Nothing came out of JDate, and at 35, Rotem is single (gossip columns have linked him with a slew of starlets). These days, instead of prowling nightclubs with starlets, he’s prowling clubs with his first love – a piano.

Maybe it’s because Jonathan Reuven wants some spotlight, too, that he’s going back to the pure joy of low-profile live jazz playing, with a gig every Saturday night at Ivan Kane’s Cafe Was in Hollywood.

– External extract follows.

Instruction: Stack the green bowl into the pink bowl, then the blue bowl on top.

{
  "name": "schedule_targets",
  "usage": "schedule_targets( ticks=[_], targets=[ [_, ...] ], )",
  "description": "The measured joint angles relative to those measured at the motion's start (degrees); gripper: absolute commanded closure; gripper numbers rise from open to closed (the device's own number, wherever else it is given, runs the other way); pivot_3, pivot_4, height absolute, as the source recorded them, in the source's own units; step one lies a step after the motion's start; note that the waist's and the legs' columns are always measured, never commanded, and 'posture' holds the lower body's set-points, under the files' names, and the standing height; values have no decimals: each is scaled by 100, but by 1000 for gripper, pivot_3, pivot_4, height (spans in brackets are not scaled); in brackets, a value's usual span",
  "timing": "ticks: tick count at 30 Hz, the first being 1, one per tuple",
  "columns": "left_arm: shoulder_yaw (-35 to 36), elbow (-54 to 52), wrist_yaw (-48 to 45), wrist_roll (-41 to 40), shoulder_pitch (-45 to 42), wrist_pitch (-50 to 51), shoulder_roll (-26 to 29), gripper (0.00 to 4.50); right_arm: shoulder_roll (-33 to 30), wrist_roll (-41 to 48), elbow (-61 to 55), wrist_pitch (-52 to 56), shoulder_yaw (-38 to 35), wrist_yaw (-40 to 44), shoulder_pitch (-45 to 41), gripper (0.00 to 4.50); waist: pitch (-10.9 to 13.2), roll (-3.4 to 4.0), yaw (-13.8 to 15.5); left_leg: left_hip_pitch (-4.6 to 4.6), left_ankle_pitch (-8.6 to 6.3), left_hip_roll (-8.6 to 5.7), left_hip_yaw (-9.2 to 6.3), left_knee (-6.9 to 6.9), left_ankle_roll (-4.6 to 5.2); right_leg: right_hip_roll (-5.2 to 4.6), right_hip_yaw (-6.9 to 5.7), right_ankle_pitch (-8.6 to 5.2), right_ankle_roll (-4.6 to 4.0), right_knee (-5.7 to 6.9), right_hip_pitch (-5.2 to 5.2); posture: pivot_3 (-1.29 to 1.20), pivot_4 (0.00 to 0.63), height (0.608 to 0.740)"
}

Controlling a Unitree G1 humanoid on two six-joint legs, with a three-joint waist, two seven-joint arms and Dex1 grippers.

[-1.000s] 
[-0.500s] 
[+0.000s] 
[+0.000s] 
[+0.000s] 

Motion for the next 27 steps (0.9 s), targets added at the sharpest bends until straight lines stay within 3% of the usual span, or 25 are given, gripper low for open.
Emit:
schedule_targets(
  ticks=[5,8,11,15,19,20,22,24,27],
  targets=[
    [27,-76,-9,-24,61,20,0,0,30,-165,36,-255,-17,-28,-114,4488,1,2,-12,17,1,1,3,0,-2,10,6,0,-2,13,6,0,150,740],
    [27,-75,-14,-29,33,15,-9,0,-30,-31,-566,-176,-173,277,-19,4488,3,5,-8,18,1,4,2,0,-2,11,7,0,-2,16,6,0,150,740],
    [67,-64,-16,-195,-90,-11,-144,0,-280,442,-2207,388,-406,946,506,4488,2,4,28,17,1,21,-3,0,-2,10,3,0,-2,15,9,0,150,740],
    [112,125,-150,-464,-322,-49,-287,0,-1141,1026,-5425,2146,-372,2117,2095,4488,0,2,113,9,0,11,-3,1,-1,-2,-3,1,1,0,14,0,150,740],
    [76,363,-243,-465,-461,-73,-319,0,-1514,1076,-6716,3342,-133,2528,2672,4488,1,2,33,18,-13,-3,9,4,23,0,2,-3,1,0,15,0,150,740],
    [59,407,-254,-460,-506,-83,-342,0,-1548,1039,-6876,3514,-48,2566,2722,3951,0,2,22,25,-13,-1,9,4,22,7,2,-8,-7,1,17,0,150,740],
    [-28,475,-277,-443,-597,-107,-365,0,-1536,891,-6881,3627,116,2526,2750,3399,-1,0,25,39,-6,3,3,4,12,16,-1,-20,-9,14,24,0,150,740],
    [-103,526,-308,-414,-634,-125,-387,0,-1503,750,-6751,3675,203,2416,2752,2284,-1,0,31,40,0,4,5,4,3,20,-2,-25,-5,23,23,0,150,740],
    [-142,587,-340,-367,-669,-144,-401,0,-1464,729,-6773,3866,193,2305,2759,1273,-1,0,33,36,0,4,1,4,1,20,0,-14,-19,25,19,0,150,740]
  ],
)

That doesn’t mean he’s neglected the ambitious, hip-hopping JR. Sometimes he still worries about the competition, about where his singles rank on the charts. Rotem says you’d have to be an “enlightened Buddhist” to conquer the ego completely. His dharma involves a holy balance between Jonathan Reuven and his driven, unrelenting alter-ego.

“Of course I appreciate the blessings of what I’ve been able to achieve,” he said, “but it is ultimately an ongoing quest to accomplish as much as possible, but at the root of it is having my music reach people, and having an emotional impact to a wide audience.”